Coloni e esercito israeliano attaccano la seconda manifestazione congiunta

3 mag 2013 | International Solidarity Movement, Ramallah, Palestina occupata

By Team Nablus

Circa quattrocento palestinesi, insieme ad una manciata di attivisti internazionali, hanno partecipato alla manifestazione settimanale di oggi organizzata dai villaggi Silwad e Deir Jarir sulle loro terre, su cui i coloni di Ofra hanno realizzato un avamposto illegale non più di quattro settimane fa.

lacrimogeni contro i manifestanti a Deir Jarir

Oggi, intorno alle 12, diverse centinaia di persone provenienti dai villaggi di Silwad e Deir Jarir  si sono riuniti su una collina di fronte al nuovo avamposto per tenere la loro seconda protesta settimanale. Mentre erano in attesa che più persone si unissero a loro, una decina di coloni hanno invaso la vicina valle palestinese e ne sono nati scontri. Le forze israeliane, già presenti sul posto, hanno iniziato a sparare lacrimogeni contro i palestinesi.

Dopo avere tenuto la preghiera di mezzogiorno sulla collina, quelli che si erano riuniti hanno iniziato una marcia verso il nuovo avamposto. Soldati israeliani allineati su un fronte per contrastare i  manifestanti hanno iniziato a sparare immediatamente ampie quantità di gas lacrimogeni e proiettili ricoperti di gomma verso le persone.

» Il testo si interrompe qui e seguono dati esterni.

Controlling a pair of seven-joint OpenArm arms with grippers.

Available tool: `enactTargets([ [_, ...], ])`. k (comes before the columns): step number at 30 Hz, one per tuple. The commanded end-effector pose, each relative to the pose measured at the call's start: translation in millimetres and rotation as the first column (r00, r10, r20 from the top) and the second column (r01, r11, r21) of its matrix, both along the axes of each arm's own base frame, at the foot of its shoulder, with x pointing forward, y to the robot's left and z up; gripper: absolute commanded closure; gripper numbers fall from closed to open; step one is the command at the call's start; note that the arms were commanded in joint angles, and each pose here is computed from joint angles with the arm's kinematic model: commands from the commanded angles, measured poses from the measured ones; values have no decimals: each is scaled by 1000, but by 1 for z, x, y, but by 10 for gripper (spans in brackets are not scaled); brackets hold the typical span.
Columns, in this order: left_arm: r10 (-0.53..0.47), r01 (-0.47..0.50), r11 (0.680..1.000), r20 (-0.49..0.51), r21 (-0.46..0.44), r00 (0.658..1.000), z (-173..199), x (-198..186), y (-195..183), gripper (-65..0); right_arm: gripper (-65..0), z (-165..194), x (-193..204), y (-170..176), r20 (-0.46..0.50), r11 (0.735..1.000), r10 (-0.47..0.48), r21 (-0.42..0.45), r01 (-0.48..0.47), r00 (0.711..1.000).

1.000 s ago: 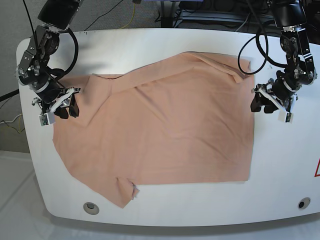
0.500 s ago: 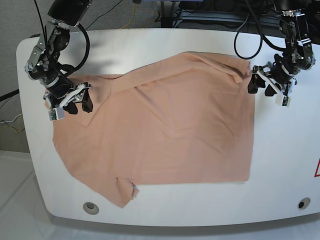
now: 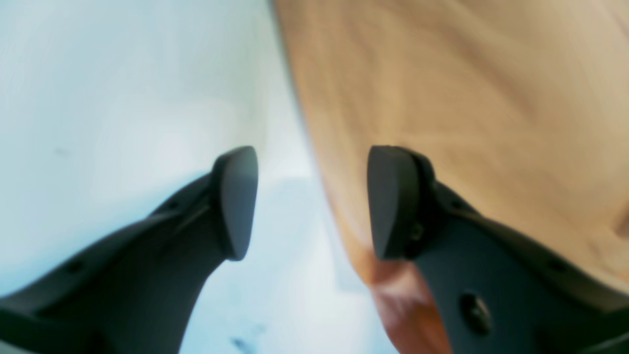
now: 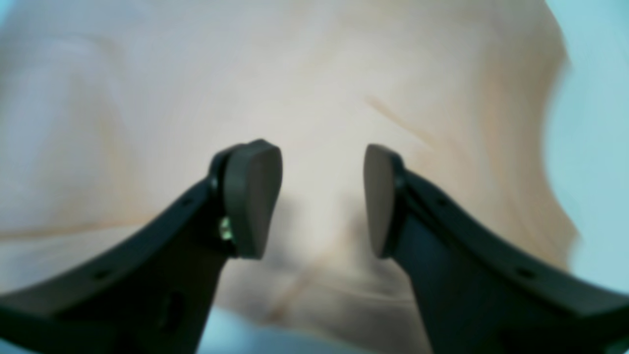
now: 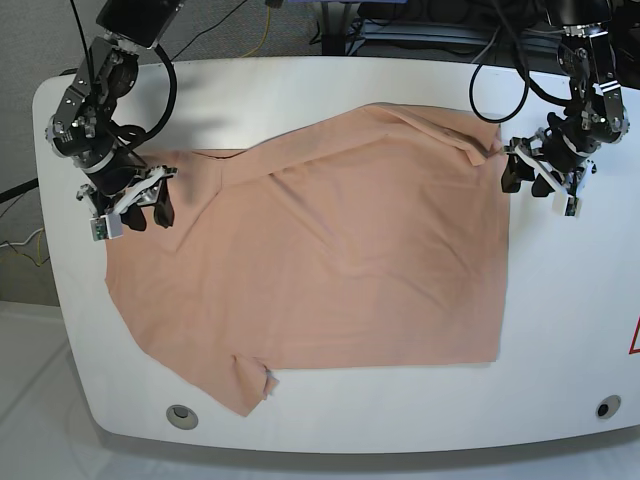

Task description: Fold the T-shirt properly

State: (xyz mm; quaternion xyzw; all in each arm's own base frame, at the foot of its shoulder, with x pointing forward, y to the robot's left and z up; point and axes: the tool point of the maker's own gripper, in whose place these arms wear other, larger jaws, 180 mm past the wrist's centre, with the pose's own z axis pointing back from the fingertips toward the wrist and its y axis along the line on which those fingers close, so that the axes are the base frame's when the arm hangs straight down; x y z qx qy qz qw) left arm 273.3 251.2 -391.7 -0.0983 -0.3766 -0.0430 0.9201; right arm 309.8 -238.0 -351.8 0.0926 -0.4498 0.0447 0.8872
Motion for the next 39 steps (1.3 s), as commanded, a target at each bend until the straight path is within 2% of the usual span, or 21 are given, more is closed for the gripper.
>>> enactTargets([
  [1, -8, 7, 1000, 54, 6, 999, 13, 10, 1, -367, -276, 15, 15, -4, 71, 1000, 2, -4, -1, 997],
  [5, -5, 5, 1000, 26, -2, 1000, 8, 4, 0, -386, -286, 2, 11, -14, 37, 1000, -14, -1, 14, 999],
  [13, -12, 12, 1000, 15, -17, 1000, 7, -4, -4, -397, -300, 3, -4, -25, 32, 999, -41, 2, 41, 999],
  [17, -34, 34, 999, -8, -18, 999, 3, -16, -9, -401, -305, 7, -23, -44, 50, 993, -115, 19, 114, 992],
  [23, -47, 47, 999, -16, -25, 999, 3, -21, -14, -393, -308, 4, -37, -59, 43, 985, -174, 28, 173, 984],
  [31, -62, 60, 997, -42, -46, 997, -9, -32, -21, -378, -309, -16, -40, -58, -3, 984, -172, 44, 172, 985],
  [39, -83, 82, 996, -16, -43, 996, -7, -31, -26, -402, -312, -17, -40, -66, 0, 982, -184, 42, 184, 983],
])
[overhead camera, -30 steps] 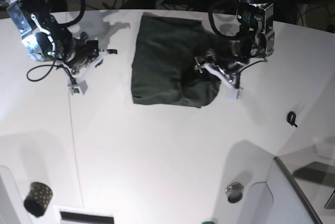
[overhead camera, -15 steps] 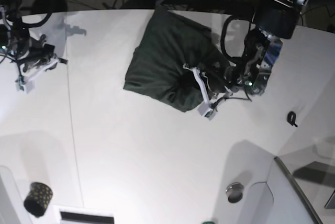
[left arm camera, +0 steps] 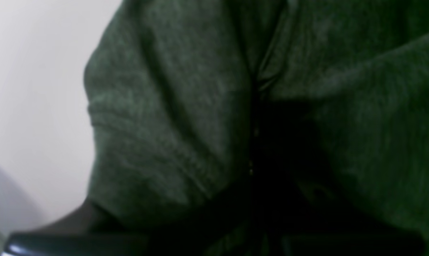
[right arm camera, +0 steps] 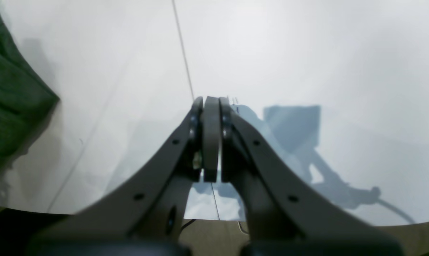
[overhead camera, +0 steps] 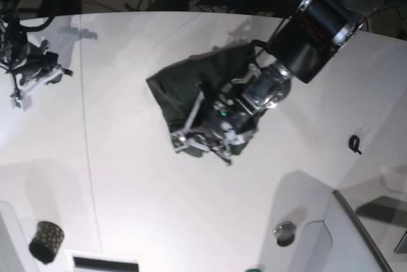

La marcia è stata poi dispersa, con più persone che hanno sofferto per asfissia da gas lacrimogeni e hanno dovuto chiedere l’assistenza di personale palestinese della Mezzaluna Rossa. Anche un attivista internazionale è stato colpito con un proiettile di acciaio/gomma. Mentre gli scontri continuavano tra le forze israeliane e i manifestanti, dei coloni  sono di nuovo apparsi sulla scena. I manifestanti palestinesi sono andati avanti per spingere i coloni indietro dalla loro terra e sono stati ben presto accolti con altri gas lacrimogeni e proiettili ricoperti di gomma sparati dalle forze israeliane.

Gli scontri tra palestinesi e coloni sono durati un’altra ora fino a quando i coloni si sono ritirati dalla scena. L’ampio uso di gas lacrimogeni per tutto il pomeriggio ha portato ad un numero di incendi  divampati sul terreno agricolo che è continuato a bruciare durante gli scontri.

Ieri, una jeep guidata da coloni è penetrata sul terreno rompendo un cancello e, facendo corse  nella parte superiore,  ha distrutto 35 alberi di ulivo. Attacchi dei coloni si verificano spesso in questi villaggi, i coloni del vicino insediamento di Ofra recentemente hanno fatto irruzione nel villaggio di Deir Jarir, dando fuoco a dieci delle auto dei residenti. All’inizio di aprile coloni hanno duramente attaccato un abitante del villaggio di Silwad che era un giudice, lo hanno picchiato con una verga di ferro fino a fargli perdere conoscenza. Silwad ha visto scontri costanti nelle ultime settimane a causa di questa violenza e l’istituzione dell’avamposto illegale Nezah Benjamin 20 giorni fa.

Questo avamposto consiste in roulotte e baracche situate su un terreno agricolo palestinese a cui è stato negato l’accesso da più di un decennio  ai residenti di Silwad, Deir Jarir, Taybeh e Ein Yabrud. Un avamposto è la prima mossa fatta dai coloni per compiere un definitivo furto di terra in Cisgiordania; stabilire edifici provvisori che sono protetti dai militari e, infine, resili permanenti,  stabilire “i fatti sul terreno” e rubare terra palestinese.

Questa è la seconda manifestazione settimanale che i villaggi di Silwad e Deir Jarir hanno tenuto insieme per protestare contro il furto di terra e la violenza dei coloni e altre manifestazioni sono in programma nelle prossime settimane.